Exercise description
Make a tally of the lines in the records that include the string "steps", and give only that number.

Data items
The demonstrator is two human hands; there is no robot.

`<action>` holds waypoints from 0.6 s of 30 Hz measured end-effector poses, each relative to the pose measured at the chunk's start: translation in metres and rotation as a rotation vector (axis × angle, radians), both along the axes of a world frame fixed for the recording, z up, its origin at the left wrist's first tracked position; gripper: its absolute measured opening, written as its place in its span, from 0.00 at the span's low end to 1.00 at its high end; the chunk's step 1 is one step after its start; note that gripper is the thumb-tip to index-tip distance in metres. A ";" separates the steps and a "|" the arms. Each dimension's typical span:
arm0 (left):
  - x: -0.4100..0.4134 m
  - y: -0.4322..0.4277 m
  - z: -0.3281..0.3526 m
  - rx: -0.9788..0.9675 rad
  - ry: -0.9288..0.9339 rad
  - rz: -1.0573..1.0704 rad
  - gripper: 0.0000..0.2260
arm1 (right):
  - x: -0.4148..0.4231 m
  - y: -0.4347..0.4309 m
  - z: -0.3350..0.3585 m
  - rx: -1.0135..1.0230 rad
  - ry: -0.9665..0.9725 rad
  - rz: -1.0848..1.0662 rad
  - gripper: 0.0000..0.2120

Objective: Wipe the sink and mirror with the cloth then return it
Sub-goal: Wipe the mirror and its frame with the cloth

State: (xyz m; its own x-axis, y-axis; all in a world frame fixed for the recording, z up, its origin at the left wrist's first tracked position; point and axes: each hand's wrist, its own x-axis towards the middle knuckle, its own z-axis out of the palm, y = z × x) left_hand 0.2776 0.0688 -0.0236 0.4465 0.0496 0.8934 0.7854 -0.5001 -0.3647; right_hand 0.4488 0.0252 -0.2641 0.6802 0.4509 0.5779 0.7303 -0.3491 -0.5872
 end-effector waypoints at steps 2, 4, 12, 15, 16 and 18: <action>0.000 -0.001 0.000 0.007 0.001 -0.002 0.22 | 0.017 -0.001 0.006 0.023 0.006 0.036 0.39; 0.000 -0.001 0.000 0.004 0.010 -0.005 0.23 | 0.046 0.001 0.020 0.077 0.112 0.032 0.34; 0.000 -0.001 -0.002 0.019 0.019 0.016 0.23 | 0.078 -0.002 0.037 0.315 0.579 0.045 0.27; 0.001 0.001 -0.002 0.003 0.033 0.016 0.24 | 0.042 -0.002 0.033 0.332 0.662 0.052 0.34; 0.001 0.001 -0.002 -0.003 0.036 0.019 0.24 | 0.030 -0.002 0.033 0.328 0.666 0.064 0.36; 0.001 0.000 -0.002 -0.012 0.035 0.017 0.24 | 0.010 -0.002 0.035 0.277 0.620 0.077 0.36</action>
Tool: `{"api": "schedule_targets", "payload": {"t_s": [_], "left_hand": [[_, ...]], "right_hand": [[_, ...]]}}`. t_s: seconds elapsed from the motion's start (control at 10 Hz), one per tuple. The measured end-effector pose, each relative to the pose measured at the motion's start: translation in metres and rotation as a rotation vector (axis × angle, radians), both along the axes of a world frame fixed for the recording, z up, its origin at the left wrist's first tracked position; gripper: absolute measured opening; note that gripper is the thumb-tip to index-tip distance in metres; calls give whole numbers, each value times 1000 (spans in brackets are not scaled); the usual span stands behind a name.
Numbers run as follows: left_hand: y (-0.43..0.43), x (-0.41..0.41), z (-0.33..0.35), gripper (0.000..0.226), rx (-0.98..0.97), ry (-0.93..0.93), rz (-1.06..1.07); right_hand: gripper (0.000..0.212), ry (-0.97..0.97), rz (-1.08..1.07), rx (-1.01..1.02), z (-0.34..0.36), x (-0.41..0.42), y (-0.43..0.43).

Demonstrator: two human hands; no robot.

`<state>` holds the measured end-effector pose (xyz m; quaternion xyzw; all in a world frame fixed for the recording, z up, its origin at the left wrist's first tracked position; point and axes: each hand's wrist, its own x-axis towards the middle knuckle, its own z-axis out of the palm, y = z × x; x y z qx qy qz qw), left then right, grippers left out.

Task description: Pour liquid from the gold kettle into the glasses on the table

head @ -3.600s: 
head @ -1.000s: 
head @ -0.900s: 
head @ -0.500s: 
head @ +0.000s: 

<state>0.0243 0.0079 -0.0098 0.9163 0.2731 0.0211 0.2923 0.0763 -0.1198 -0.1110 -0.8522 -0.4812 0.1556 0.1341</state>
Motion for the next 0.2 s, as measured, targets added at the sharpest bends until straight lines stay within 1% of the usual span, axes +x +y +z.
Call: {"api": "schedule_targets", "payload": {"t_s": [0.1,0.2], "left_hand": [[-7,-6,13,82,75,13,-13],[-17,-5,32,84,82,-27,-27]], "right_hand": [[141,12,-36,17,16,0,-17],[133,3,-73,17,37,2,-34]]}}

Task output
2